Whit Blauvelt
2012-Aug-30 01:31 UTC
[Gluster-users] Samba > NFS > Gluster leads to runaway lock problem after many stable months
Hi, I have a couple of Gluster 3.1.4 shares on the LAN NFS mounted at 192.168.1.242 to a couple of other systems. One of those systems in turn has access via Samba that includes those shares. This has been a stable system for a year. Today it went crazy, where the most immediate bad effect was an immense swelling of the logs of the system with both the Gluster shares mounted by NFS, and Samba access from other systems. That swelling was in the neighborhood of 5000 lines per second repeating approximately this: Aug 29 18:47:01 system2 smbd[7118]: [2012/08/29 18:47:01, 0] locking/posix.c:posix_fcntl_getlock(244) Aug 29 18:47:01 system2 smbd[7118]: on 32 bit NFS mounted file systems. Aug 29 18:47:01 system2 smbd[7118]: [2012/08/29 18:47:01, 0] locking/posix.c:posix_fcntl_getlock(252) Aug 29 18:47:01 system2 smbd[7118]: Offset greater than 31 bits. Returning success. Aug 29 18:47:01 system2 smbd[7118]: [2012/08/29 18:47:01, 0] locking/posix.c:posix_fcntl_getlock(242) Aug 29 18:47:01 system2 smbd[7118]: posix_fcntl_getlock: WARNING: lock request at offset 2886282524, length 1 returned Aug 29 18:47:01 system2 smbd[7118]: [2012/08/29 18:47:01, 0] locking/posix.c:posix_fcntl_getlock(243) Aug 29 18:47:01 system2 smbd[7118]: an No locks available error. This can happen when using 64 bit lock offsets Aug 29 18:47:01 system2 smbd[7118]: [2012/08/29 18:47:01, 0] locking/posix.c:posix_fcntl_getlock(244) Aug 29 18:47:01 system2 kernel: [14164811.340891] lockd: couldn't create RPC handle for 192.168.1.242 Not good.
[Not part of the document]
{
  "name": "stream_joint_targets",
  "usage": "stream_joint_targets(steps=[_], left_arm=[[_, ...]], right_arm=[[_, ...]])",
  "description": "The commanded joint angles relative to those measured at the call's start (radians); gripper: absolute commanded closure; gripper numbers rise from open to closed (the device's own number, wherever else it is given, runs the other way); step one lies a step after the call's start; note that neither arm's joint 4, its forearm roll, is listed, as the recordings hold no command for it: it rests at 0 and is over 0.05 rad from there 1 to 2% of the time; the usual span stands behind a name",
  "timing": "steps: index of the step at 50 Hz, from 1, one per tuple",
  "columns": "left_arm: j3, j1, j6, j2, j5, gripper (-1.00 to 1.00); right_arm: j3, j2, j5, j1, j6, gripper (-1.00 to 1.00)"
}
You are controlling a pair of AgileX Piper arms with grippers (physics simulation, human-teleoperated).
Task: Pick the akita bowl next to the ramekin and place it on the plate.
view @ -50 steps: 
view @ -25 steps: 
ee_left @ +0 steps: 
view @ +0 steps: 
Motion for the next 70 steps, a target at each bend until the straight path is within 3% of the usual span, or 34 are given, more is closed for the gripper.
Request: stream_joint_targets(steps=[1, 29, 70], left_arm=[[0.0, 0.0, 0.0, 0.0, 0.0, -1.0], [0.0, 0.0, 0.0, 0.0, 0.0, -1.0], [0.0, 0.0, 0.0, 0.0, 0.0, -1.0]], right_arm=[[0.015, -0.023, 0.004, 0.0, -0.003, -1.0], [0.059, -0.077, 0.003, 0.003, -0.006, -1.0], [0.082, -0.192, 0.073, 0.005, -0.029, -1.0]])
The /var partition filled totally, fast. Turned Samba off. Cleared logs out of the way. Restarted Samba, and everything's happy and not complaining. But obviously I need to avoid whatever set that off like the devil. It's an older Samba on that system, Version 3.0.28a, if that makes a difference. What are my options for avoiding this, both the core problem, and a repeat of anything throwing 5000 lines into the logs per second? The log level's set low in Samba. I suppose I could set up something to shut down syslog if /var gets to 99% full again, as a stop gap. There's 3X the space there that the logs normally fill. Thanks, Whit
Whit Blauvelt
2012-Aug-30 12:22 UTC
[Gluster-users] Samba > NFS > Gluster leads to runaway lock problem after many stable months
Taking the message from Samba to be:> No locks available error. This can happen when using 64 bit lock offsets > on 32 bit NFS mounted file systems.Is Gluster 3.1.4's NFS itself 32-bit or 64-bit? From here: http://europe.gluster.org/community/documentation/index.php/Gluster_3.1:_NFS_Frequently_Asked_Questions#Application_fails_with_.22Invalid_argument.22_or_.22Value_too_large_for_defined_data_type.22_error. it looks like 3.1 is 64-bit NFS. The file systems in the 2 Gluster mounts are ext4 for one and xfs for the other. All the systems are themselves, and have always been, 64-bit. The one that's ext4 I had at some point added "posix locking = no" to smb.conf to avoid a problem that I don't recall clearly, but it wasn't the present one. The Samba docs advise that that setting should never be required, and that it's about coordinating the smb lock table with the posix one. But there are old reports on the Samba mailing list of it curing various things. I've added that for the xfs-based Gluster share now. Hoping someone has a clearer view of this. Are there respects in which Gluster's NFS is 32-bit rather than 64? Or that xfs on a 64-bit system is? Or ext4? I haven't been able to work out just which operation exhausted the locks, but it's more likely to have been on the xfs Gluster nfs mount, as more was going on there at the time things went bad. Whit
Whit Blauvelt
2012-Aug-30 16:08 UTC
[Gluster-users] Samba "posix locking" = yes or no for Gluster?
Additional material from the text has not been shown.